Then in a couple of days I thought about the rules of basic good cooking ( start with flavor, bring it to its best and add more flavor), and came up with this very tasty dish
Salsiccia e melanzane oltre la polenta (Sausage Eggplant over polenta)
1 lb Italian sausage, cut into small pieces
1 Sicilian eggplant, cut into cubes, salted and drained
3 red bell peppers, cut into chunks
3 plum tomatoes, cubed
1 lb button mushrooms, quartered
4 cloves garlic, de germed and sliced
1/4 cup olive oil
polenta ( warm or cooled and cut into squares)

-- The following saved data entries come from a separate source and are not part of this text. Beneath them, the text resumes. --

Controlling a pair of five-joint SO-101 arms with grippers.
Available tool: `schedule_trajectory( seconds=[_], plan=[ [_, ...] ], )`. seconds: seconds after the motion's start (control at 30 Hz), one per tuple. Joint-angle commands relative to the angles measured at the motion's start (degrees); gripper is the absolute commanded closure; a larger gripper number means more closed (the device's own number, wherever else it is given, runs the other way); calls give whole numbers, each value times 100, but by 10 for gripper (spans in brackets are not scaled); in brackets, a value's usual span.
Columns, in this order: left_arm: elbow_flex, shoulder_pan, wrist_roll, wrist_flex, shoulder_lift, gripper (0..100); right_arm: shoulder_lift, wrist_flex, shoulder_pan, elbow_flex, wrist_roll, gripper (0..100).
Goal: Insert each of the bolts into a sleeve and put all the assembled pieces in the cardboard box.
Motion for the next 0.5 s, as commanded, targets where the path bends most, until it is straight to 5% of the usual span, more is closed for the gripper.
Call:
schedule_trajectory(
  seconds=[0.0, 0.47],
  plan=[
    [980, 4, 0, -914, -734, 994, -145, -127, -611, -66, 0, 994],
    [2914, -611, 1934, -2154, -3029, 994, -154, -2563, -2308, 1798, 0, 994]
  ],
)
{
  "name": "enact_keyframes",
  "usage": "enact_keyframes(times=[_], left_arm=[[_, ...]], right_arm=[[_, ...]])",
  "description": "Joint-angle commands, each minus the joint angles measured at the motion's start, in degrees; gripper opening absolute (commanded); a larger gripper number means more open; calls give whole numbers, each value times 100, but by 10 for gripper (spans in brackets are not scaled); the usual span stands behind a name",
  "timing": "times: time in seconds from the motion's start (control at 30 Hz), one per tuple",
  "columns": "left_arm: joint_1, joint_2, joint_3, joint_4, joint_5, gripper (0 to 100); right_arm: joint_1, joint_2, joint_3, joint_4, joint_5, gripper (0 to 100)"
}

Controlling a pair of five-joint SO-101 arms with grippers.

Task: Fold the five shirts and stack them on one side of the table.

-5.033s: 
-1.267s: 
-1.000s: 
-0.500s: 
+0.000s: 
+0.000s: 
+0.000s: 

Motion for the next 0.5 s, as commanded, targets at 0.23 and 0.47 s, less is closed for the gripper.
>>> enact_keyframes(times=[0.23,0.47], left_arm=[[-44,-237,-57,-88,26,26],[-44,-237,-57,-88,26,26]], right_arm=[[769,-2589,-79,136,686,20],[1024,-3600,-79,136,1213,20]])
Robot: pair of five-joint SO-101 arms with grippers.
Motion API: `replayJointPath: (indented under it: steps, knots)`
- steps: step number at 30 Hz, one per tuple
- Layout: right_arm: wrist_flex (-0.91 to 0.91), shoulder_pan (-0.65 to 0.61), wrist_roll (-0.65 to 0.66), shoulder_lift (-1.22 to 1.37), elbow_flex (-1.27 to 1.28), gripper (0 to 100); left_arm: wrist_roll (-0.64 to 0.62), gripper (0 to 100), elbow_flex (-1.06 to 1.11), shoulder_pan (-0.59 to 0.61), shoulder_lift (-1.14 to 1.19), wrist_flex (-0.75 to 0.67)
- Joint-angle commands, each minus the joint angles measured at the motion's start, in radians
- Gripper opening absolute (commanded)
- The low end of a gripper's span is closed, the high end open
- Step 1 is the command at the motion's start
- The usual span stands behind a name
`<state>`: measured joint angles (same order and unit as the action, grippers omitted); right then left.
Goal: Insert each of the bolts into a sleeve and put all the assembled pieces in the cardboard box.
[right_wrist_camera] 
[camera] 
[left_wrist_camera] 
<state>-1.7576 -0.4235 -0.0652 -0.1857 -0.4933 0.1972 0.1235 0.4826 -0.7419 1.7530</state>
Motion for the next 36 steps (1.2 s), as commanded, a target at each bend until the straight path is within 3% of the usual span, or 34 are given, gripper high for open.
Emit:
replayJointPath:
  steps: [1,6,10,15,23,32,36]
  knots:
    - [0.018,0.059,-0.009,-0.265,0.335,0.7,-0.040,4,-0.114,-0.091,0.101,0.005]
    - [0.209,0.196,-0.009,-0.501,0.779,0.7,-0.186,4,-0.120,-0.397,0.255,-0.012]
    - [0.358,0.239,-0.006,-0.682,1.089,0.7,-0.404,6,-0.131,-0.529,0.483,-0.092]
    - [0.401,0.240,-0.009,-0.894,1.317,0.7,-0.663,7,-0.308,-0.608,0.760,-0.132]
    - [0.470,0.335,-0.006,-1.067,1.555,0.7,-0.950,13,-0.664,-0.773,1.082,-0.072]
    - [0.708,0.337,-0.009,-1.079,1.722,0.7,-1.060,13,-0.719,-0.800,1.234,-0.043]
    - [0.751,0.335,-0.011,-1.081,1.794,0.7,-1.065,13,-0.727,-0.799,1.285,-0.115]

In a large pot, heat the olive oil and cook the garlic until golden. Add the sausage and cook until golden, then add the sausage and brown on all sides. Next add the peppers and tomatoes and cook for about 5 minutes, or till they begin to release juice. Then add the mushrooms and eggplant, bring to a boil, cover and reduce heat to medium. Let cook for 30 minutes and serve over polenta
My way of making polenta may not be according to the book, but it works and is tasty. In a large pan I bring 8 cups of liquid to a rolling boil ( usually half chicken stock and half salted water) , and then whisk in 1 cup of yellow cornmeal- I use cornmeal because it is what I have on hand.Stir constantly and when the cornmeal begins to thicken I add a half stick of butter and continue to whisk. ( Some people add cheese, some people add cream, some add milk- there are a lot of variations). After a few minutes - a.k.a. my arm gets tired and I get bored with stirring- I pour it onto a greased cookie sheet to cool and cut into shapes OR I pour it into bowls to top with something. The cookie sheet method wins when I know dinner could well be delayed .
I'm sorry zucchini - it's not me. It's you !!! I can't say it's been fun. I will meet you again in muffins and as a salad, but you are never going to be included in hot dishes again.